After listening to the episode, I sent Quinn an email with some additional techniques and historical notes, which I've also posted below at the request of Huibert Aalbers.

Looking around online, I don't see my late-80's BBS-posted picture disks which helped popularize SHR stack techniques. I'll go through my floppy collection and put those demo disks online too:

1) 1988: 3200-color picture disk slideshow
2) 1989 1500-color compressed pictures slideshow

-JB
@JBrooksBSI


On Sat, Dec 30, 2017 at 11:57 AM, Quinn Dunki wrote:
That’s really interesting, and you make a compelling point about saving backgrounds with the stack. Thanks for that!

Q


On Dec 30, 2017, at 11:48 AM, John Brooks wrote:

> Regarding PEA/PEI for fastest pixel writes, I found Brutal Deluxe’s writeup on this pretty informative, as they use register pushes to get slightly faster. If you can optimize the sprite into four bit-patterns on word boundaries (or as close to that as practical), you can load the patterns into X,Y,A, and D, and just push as needed. You get 1 cycle per pixel this way, versus 1.25 cycles/pixel with PEA.

Yes, PHA/PHX/PHY/PHD is a bit faster than PEA/PEI if shadowing is disabled, but if shadowing is enabled, they all go at the same speed: 3 usec for 2 bytes. It's basically 1 usec for the 2.8MHz insn fetch, then 2 usec to write 2x bytes to VRAM @ 1MHz. The 1MHz VRAM writes are the key bottleneck with SHR graphics.

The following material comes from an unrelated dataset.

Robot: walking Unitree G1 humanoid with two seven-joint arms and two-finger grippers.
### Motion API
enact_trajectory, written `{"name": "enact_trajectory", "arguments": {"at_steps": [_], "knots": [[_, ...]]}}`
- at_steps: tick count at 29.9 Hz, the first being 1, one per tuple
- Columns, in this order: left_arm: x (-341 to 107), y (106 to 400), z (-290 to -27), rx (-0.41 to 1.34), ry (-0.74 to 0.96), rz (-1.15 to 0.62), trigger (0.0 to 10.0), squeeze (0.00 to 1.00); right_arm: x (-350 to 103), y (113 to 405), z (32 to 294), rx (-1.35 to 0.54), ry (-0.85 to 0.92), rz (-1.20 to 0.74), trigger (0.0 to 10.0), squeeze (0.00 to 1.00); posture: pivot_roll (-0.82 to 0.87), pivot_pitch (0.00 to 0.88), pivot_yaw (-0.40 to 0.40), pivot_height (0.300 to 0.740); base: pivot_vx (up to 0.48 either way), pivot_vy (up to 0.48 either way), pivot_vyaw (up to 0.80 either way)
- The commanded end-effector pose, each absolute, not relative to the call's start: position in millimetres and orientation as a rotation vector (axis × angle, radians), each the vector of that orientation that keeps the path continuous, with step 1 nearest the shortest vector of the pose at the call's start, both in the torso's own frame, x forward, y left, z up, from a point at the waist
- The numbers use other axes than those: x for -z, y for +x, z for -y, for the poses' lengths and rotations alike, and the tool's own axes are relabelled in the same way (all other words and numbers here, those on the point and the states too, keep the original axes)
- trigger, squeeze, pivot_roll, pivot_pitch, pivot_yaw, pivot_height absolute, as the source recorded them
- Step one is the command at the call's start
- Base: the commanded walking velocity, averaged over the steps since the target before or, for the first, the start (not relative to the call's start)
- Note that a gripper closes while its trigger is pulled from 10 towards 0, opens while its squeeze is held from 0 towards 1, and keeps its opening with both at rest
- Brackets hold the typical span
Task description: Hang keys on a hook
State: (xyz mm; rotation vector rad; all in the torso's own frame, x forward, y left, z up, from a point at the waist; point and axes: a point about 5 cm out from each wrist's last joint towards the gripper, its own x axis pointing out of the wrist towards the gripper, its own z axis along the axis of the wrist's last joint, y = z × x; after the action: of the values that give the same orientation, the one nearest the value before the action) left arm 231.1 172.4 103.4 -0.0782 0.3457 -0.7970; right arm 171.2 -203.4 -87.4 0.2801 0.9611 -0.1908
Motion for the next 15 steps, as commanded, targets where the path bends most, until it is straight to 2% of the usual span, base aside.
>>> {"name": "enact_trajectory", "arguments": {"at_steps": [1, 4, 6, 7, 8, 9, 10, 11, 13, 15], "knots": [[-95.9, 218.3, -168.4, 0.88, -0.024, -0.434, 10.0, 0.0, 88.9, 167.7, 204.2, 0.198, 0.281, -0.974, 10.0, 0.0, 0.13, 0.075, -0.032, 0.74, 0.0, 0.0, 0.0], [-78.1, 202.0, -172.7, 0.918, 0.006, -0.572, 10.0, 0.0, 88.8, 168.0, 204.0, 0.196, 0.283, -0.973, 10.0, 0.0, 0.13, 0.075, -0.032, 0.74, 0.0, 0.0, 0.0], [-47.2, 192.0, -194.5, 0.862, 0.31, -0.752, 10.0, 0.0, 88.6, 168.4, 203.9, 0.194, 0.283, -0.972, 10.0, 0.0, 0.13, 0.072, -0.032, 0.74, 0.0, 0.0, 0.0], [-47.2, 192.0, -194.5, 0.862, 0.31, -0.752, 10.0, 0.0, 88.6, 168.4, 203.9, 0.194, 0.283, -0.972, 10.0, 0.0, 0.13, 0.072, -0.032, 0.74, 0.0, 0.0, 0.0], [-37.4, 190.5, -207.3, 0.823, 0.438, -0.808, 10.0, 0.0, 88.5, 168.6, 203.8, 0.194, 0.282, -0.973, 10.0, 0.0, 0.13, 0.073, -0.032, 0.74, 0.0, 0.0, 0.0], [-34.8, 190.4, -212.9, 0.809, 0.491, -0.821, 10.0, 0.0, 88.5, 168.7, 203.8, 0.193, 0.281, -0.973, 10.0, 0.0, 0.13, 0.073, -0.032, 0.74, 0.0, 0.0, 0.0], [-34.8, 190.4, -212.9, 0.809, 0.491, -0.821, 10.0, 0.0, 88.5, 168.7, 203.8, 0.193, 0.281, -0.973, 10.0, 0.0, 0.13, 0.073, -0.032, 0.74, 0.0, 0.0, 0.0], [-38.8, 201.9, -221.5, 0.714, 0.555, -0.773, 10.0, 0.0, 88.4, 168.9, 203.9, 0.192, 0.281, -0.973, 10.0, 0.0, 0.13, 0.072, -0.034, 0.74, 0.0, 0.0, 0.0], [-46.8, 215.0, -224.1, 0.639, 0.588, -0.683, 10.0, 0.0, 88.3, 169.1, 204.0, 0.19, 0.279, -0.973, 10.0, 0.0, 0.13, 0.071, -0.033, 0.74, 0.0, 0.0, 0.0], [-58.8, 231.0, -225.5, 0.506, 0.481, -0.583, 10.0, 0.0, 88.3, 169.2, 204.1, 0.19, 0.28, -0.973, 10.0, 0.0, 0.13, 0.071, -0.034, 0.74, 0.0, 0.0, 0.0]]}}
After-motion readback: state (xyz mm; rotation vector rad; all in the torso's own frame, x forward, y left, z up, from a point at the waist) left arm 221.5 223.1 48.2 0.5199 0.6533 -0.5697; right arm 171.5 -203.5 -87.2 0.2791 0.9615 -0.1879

IMO Mr. Sprite, while great for certain types of games, has several drawbacks compared to Rastan's sprite compiler. Rastan draws to the direct page which has these advantages compared to drawing to the stack:

1) DP writes allow random access without having to update the base register.. Drawing to the stack requires pushes for fast writes to the top of the stack only. Stack offsets cannot be negative, which is where sprites want to skip-then-draw.

2) DP offsets are 1 cycle faster than stack offset writes if the DP register is page aligne

3) DP writes have more opcodes than stack writes: STZ, TSB, TRB, INC, DEC, ASL, LSR, ROL, ROR

4) The biggest win is that DP writes free up the stack to be used as a backsave buffer so sprites can be quickly erased later. Stack draws tend to have slow erases. Using the stack for backsave is fast: either 4-cycle PHA as part of LDA DP, (PHA), AND #, OR #, STA DP, or as a 6-cycle PEI before a STZ (0), STA(const repeat), STX (const1), STY (const2)

I think Mr Sprite will be good when drawing large sprites with minimal masking or skipping, and where the background is static and can be restored quickly. Rastan is better for scrolling or animating backgrounds, small sprites, or sprites with a lot of holes or masking.

Hope that helps,
-JB


On Sat, Dec 30, 2017 at 10:46 AM, Quinn Dunki wrote:
Hey John!

Thanks for all the additional details. They will indeed help our listeners, and my own current project. ;-)

Regarding PEA/PEI for fastest pixel writes, I found Brutal Deluxe’s writeup on this pretty informative, as they use register pushes to get slightly faster. If you can optimize the sprite into four bit-patterns on word boundaries (or as close to that as practical), you can load the patterns into X,Y,A, and D, and just push as needed. You get 1 cycle per pixel this way, versus 1.25 cycles/pixel with PEA.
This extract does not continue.